From: "Arinzon, David" <darinzon@amazon.com>
To: Ahmed Zaki <ahmed.zaki@intel.com>,
"netdev@vger.kernel.org" <netdev@vger.kernel.org>,
"jdamato@fastly.com" <jdamato@fastly.com>
Cc: "intel-wired-lan@lists.osuosl.org"
<intel-wired-lan@lists.osuosl.org>,
"andrew+netdev@lunn.ch" <andrew+netdev@lunn.ch>,
"edumazet@google.com" <edumazet@google.com>,
"kuba@kernel.org" <kuba@kernel.org>,
"horms@kernel.org" <horms@kernel.org>,
"pabeni@redhat.com" <pabeni@redhat.com>,
"davem@davemloft.net" <davem@davemloft.net>,
"michael.chan@broadcom.com" <michael.chan@broadcom.com>,
"tariqt@nvidia.com" <tariqt@nvidia.com>,
"anthony.l.nguyen@intel.com" <anthony.l.nguyen@intel.com>,
"przemyslaw.kitszel@intel.com" <przemyslaw.kitszel@intel.com>,
"jdamato@fastly.com" <jdamato@fastly.com>,
"shayd@nvidia.com" <shayd@nvidia.com>,
"akpm@linux-foundation.org" <akpm@linux-foundation.org>,
"Allen, Neil" <shayagr@amazon.com>
Subject: Re: [Intel-wired-lan] [PATCH net-next v9 2/6] net: ena: use napi's aRFS rmap notifers
Date: Wed, 5 Mar 2025 06:33:38 +0000 [thread overview]

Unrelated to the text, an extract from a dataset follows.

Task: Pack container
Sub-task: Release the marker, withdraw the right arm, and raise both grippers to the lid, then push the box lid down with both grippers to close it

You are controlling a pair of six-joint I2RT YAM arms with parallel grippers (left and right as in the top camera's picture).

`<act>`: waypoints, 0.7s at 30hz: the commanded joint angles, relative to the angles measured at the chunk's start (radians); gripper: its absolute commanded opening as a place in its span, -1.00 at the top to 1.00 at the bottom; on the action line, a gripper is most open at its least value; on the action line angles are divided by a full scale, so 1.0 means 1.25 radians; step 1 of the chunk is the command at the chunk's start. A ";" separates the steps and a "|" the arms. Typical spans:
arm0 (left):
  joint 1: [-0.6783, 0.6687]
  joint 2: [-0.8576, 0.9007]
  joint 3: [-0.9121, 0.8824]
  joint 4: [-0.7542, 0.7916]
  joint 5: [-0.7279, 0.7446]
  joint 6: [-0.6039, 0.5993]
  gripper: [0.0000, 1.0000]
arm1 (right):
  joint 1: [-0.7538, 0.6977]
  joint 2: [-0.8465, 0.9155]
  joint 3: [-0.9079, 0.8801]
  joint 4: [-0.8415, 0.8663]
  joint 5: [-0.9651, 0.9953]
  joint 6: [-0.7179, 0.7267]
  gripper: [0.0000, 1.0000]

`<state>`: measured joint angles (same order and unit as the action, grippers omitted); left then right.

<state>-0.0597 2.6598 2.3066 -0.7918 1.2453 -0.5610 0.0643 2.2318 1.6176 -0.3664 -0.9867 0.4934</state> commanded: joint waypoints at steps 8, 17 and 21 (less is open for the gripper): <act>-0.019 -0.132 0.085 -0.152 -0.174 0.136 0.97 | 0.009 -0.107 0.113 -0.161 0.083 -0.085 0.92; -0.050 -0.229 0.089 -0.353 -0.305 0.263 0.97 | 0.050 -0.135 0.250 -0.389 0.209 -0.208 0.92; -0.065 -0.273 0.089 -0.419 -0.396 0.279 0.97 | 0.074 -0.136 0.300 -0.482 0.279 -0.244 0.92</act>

Message-ID: <abc6a4b765f84eb09efd7b10a62c4391@amazon.com> (raw)
In-Reply-To: <54f50b81-7361-4140-8b88-acd765fd8f49@intel.com>
> [RE-SEND] I just realized I sent this only to iwl, sorry for spamming.
>
>
> On 2025-03-03 10:11 a.m., Arinzon, David wrote:
> >> Use the core's rmap notifiers and delete our own.
> >>
> >> Acked-by: David Arinzon <darinzon@amazon.com>
> >> Signed-off-by: Ahmed Zaki <ahmed.zaki@intel.com>
> >> ---
> >> drivers/net/ethernet/amazon/ena/ena_netdev.c | 43 +-------------------
> >> 1 file changed, 1 insertion(+), 42 deletions(-)
> >>
> >> diff --git a/drivers/net/ethernet/amazon/ena/ena_netdev.c
> >> b/drivers/net/ethernet/amazon/ena/ena_netdev.c
> >> index c1295dfad0d0..6aab85a7c60a 100644
> >> --- a/drivers/net/ethernet/amazon/ena/ena_netdev.c
> >> +++ b/drivers/net/ethernet/amazon/ena/ena_netdev.c
> >> @@ -5,9 +5,6 @@
> >>
> >> #define pr_fmt(fmt) KBUILD_MODNAME ": " fmt
> >>
> >> -#ifdef CONFIG_RFS_ACCEL
> >> -#include <linux/cpu_rmap.h>
> >> -#endif /* CONFIG_RFS_ACCEL */
> >> #include <linux/ethtool.h>
> >> #include <linux/kernel.h>
> >> #include <linux/module.h>
> >> @@ -162,30 +159,6 @@ int ena_xmit_common(struct ena_adapter
> *adapter,
> >> return 0;
> >> }
> >>
> >> -static int ena_init_rx_cpu_rmap(struct ena_adapter *adapter) -{
> >> -#ifdef CONFIG_RFS_ACCEL
> >> - u32 i;
> >> - int rc;
> >> -
> >> - adapter->netdev->rx_cpu_rmap = alloc_irq_cpu_rmap(adapter-
> >>> num_io_queues);
> >> - if (!adapter->netdev->rx_cpu_rmap)
> >> - return -ENOMEM;
> >> - for (i = 0; i < adapter->num_io_queues; i++) {
> >> - int irq_idx = ENA_IO_IRQ_IDX(i);
> >> -
> >> - rc = irq_cpu_rmap_add(adapter->netdev->rx_cpu_rmap,
> >> - pci_irq_vector(adapter->pdev, irq_idx));
> >> - if (rc) {
> >> - free_irq_cpu_rmap(adapter->netdev->rx_cpu_rmap);
> >> - adapter->netdev->rx_cpu_rmap = NULL;
> >> - return rc;
> >> - }
> >> - }
> >> -#endif /* CONFIG_RFS_ACCEL */
> >> - return 0;
> >> -}
> >> -
> >> static void ena_init_io_rings_common(struct ena_adapter *adapter,
> >> struct ena_ring *ring, u16 qid)
> >> { @@ -1596,7 +1569,7 @@ static int ena_enable_msix(struct ena_adapter
> *adapter)
> >> adapter->num_io_queues = irq_cnt - ENA_ADMIN_MSIX_VEC;
> >> }
> >>
> >> - if (ena_init_rx_cpu_rmap(adapter))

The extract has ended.